Когда он открыл глаза, он с изумлением увидел себя в какой-то роскошной комнате, убранство и обстановка которой напоминали Лувр или замок Блуа. Горело множество свечей, как на балу.
И никого!
Мак сел на кровати и прошептал:
- Ах да, понимаю… Меня повесили… Я в мире ином, … да, а тут, в этом мире, очень красиво!
И он с наивным восхищением стал рассматривать окружавшую его роскошь.
- Ад это или рай, но здесь все прекрасно! - вслух подумал он.
Потом он на минуту задумался.
- Ну и глуп же я! Если бы я был в другом мире, я бы не видел все так ясно. Значит, повесили не меня.
Он ощупал себя, попробовал, сгибаются ли у него руки и ноги. Потом вскочил с постели и стал ходить взад-вперед по комнате.
- В мире ином, - прошептал он, - наверное, я бы не мог так хорошо себя чувствовать. А! Так кого же это вместо меня повесили?
И он вспомнил свой сон.
- Честью клянусь, - сказал он, - есть от чего с ума сойти! Ну что же, попробуем вспомнить все по порядку… Да… кажется, так: меня отвели в Шатле… да, так! Потом заперли в башне Глорьет… Прекрасно! А в конце концов, мне сообщили, что меня сейчас повесят… И еще там была донья Манча,… и Сара,… и этот испанец… нет, мне в этом не разобраться!
И, произнося эту достаточно бессвязную речь, Мак продолжал ходить взад-вперед по комнате. В его замутненном наркотиком мозгу смешались сон и вчерашние воспоминания.
И тут он наткнулся на столик. На столике стояла бутылка хереса и чаша. Мак знал это прекрасное вино: он плеснул себе в чашу и выпил одним глотком.
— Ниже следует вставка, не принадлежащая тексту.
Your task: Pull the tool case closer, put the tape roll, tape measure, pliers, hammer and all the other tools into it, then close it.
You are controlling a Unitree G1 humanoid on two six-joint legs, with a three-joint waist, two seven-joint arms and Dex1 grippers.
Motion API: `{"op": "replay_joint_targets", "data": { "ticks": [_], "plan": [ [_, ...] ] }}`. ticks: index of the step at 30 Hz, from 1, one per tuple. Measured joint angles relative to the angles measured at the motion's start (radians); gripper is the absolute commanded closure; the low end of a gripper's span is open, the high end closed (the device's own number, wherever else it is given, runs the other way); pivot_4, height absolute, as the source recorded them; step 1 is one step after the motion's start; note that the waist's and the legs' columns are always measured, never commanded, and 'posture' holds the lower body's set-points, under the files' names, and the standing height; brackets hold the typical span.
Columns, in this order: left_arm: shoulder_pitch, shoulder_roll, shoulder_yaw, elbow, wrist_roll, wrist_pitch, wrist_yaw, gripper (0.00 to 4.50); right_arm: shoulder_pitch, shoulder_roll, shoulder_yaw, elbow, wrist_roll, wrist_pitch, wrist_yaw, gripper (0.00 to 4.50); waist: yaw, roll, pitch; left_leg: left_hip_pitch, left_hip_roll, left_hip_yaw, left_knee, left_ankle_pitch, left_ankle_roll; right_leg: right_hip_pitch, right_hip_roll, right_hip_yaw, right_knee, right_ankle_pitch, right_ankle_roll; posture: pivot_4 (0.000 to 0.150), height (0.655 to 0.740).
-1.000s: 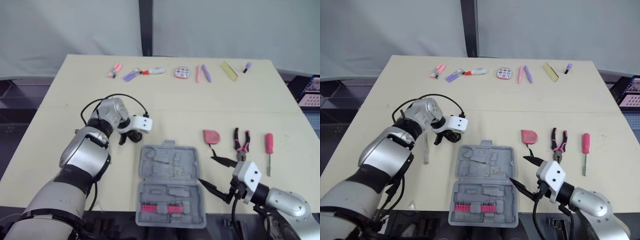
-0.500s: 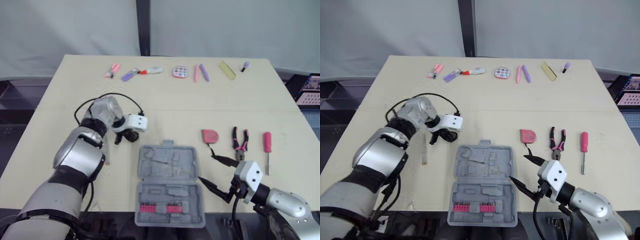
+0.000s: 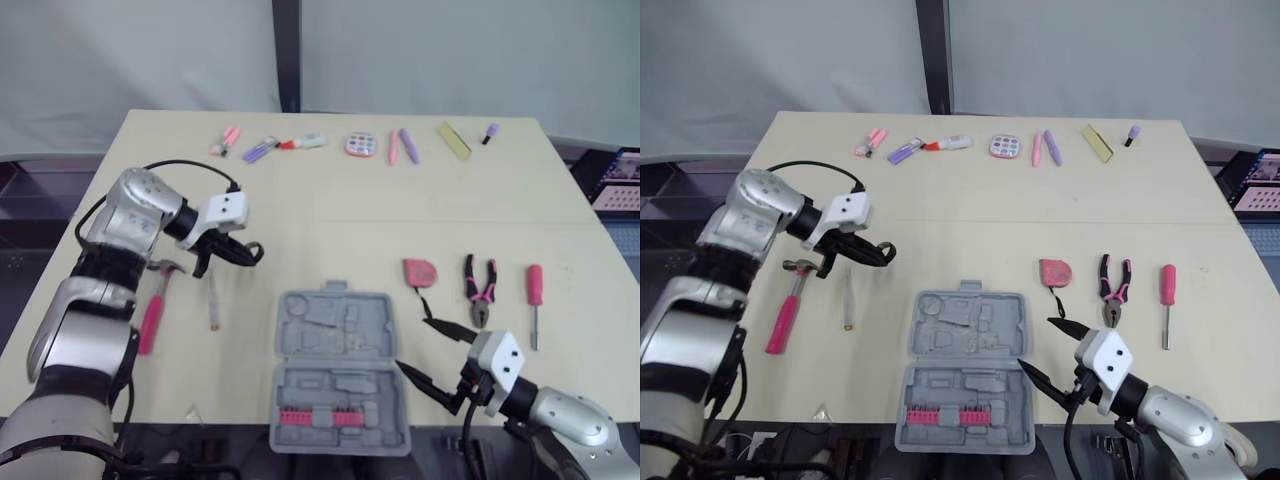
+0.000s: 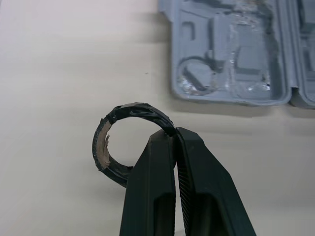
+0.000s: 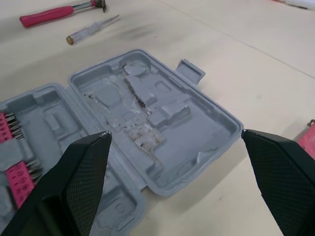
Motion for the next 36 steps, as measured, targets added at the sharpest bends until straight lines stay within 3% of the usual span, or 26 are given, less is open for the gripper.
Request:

- Ну, если допустить, - проговорил он, - что я - в мире ином, то вино здесь хорошее, ей-ей!
И он налил себе еще. Пока он пил, он увидел стоящий радом в бутылкой серебряный колокольчик и рядом с ним палочку из черного дерева.
- Черт возьми! - сказал он. - Вот я и посмотрю, кто явится на звонок: лакей или черт!
И он постучал по колокольчику. Появился лакей.
- К вашим услугам, монсеньор!
Мак воскликнул:
- Объясни-ка мне, приятель, за что меня вчера повесили?
- Монсеньор ошибается. Вчера повесили только одного человека.
- И его зовут?..
- Капитан Мак.
- Но, балда, это же я.
Лакей тонко улыбнулся.
- Монсеньору шутить угодно, - ответил он, - монсеньеру же самому хорошо известно, что он…
- Так кто же я, трижды ты дурень?
- Мой господин, - ответил, низко кланяясь, лакей.
- Ах, вот как? Я - твой хозяин?
- Да.
- Ну, значит, у меня есть имя. Посмотрим, знаешь ли ты его?
- Монсеньора зовут дон Руис и Мендоза и Пальмар и Альварес и Лука и Цамора и Вальдетенос и Ламберинос и…
- Уф! - расхохотавшись, прервал его Мак. - Вполне простительно человеку забыть свое собственное имя, если оно такой длины!
И он налил себе третий стакан хереса, как будто он сам произнес это имя и теперь должен был промочить себе горло.